Enrollment at the University of Montana dropped this fall more than officials originally reported, 6.5 percent in one year rather than 4.3 percent.
As a result, UM will receive $3 million less in revenue, and will need to adjust expenditures, said Peggy Kuhr, vice president for integrated communications.
However, in projecting its headcount, UM came within 1 percent of its forecast, she said Wednesday.
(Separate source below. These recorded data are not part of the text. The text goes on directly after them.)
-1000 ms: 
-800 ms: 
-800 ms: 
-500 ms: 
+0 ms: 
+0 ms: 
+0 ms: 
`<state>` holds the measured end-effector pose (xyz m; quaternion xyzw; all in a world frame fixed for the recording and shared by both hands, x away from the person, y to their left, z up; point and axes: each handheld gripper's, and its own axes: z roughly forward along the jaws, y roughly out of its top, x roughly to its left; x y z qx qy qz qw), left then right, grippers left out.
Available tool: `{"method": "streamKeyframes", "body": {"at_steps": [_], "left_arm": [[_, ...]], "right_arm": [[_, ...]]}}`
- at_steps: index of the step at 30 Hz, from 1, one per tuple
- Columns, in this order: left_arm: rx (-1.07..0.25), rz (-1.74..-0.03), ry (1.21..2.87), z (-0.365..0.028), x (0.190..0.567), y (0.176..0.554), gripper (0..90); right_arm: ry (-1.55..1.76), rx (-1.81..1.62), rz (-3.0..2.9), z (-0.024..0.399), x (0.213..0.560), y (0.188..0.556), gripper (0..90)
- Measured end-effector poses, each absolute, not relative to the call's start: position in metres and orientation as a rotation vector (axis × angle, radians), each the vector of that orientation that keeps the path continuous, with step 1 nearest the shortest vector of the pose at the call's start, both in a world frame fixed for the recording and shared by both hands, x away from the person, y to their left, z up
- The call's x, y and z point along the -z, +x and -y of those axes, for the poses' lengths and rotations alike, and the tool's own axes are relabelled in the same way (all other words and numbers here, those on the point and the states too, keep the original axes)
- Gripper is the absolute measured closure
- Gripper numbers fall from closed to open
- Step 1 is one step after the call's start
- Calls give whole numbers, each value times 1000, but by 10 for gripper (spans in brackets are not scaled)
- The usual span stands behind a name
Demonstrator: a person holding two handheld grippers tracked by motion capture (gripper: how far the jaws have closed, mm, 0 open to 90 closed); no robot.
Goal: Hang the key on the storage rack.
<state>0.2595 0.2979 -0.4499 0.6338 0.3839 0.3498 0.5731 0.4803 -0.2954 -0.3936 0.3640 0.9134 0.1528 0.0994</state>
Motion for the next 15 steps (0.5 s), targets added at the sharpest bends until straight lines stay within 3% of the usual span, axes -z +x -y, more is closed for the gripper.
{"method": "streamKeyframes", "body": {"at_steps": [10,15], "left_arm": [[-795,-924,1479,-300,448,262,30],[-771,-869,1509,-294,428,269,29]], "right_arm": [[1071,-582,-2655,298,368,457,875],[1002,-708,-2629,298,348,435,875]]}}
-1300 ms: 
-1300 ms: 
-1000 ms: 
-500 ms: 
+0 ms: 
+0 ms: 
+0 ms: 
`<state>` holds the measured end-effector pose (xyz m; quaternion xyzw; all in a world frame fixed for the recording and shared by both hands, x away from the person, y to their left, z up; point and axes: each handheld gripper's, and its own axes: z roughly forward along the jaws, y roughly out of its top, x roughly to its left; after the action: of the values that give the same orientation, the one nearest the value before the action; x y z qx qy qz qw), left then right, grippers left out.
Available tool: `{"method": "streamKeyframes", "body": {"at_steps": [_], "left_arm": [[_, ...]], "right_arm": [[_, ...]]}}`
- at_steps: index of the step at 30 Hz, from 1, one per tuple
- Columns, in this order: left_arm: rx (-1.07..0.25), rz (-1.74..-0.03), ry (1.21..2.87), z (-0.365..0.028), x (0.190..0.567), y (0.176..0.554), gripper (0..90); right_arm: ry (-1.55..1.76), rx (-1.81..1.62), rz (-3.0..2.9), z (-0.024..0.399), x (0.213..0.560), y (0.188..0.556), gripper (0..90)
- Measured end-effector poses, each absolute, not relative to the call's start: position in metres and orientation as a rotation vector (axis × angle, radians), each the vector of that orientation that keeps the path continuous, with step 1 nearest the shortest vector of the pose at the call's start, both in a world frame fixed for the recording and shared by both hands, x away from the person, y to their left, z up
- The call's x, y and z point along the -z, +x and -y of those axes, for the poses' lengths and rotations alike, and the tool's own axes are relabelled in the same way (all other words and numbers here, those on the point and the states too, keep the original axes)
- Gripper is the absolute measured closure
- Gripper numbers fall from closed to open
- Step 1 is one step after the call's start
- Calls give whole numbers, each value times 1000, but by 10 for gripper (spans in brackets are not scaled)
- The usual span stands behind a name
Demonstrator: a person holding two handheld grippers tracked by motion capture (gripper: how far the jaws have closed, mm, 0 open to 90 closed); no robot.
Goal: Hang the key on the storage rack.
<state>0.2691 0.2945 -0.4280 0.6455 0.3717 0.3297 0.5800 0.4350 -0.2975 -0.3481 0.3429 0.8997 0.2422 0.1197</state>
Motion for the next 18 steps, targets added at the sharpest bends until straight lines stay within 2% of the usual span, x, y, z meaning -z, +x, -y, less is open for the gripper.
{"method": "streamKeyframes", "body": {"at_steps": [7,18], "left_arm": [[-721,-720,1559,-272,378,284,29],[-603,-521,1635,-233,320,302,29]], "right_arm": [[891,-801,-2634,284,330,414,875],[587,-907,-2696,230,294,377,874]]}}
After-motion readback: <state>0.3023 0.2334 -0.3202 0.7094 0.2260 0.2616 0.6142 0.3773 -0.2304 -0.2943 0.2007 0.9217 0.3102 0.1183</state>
Last spring, UM projected the fall enrollment at 13,181, and the actual number was 13,044.
Last fall, the headcount was 13,952.
Enrollment has been a struggle for UM in recent years, and higher education officials have attributed the decrease in Missoula to overall demographic trends, as well as the global economy steering interest toward engineering.
UM officials stress that other factors, such as donations and national rankings, reflect a robust institution.
The slide in student population is hurting the bottom line, though. The additional $3 million hit this school year comes on top of the UM budget absorbing a $5.7 million shortfall forecast in May.
The additional decline in enrollment comes as UM attempts to calculate a more precise headcount, according to Kuhr and Dawn Ressel, associate vice president in the UM Office of Planning, Budget and Analysis.
One class of students is the wildcard in the equation, and for the past three years, UM has been adjusting the way it accounts for them in its enrollment. Those are "cancellations."
In general, some students show up, but they don't pay their bills or make arrangements to do so, Kuhr said. They can't attend school indefinitely, though, so UM cancels them in its system.
Over the past three years, UM has handled cancellations differently. In 2013, it canceled everyone who hadn't made full payments or planned to pay in full by the 15th day of the school year, Ressel said.
But it found many of those students actually did intend to pay, she said. In response, UM refrained from cancelling students in 2014, and it worked long into the semester to help students arrange payments.
UM may have overcompensated in doing so, though; the headcount still wasn't on the money.
This fall, UM put more resources into the students who hadn't paid, and it did so in the month of September, Kuhr said. In response to "heightened interest" in enrollment, it released preliminary data as soon as President Royce Engstrom gave the green light.
Then, UM later modified its headcount on the planning and budget website.
UM wants to avoid confusion and lack of clarity, Kuhr said. She said it will continue to calibrate the way it accounts for cancellations in an attempt to best measure headcount and articulate accurate information to the public.
One strategy it might employ next year is delaying the release of enrollment data a couple weeks in order to present a realistic picture. Kuhr said the Office of the Commissioner of Higher Education requires campuses to submit enrollment figures two weeks after the 15th day of the school year.
At this point, she said she doesn't know if UM will return to its 2013 method of counting. Ressel, though, said she believes the process UM used this year closely reflects reality, but it requires a couple more weeks of preparation time.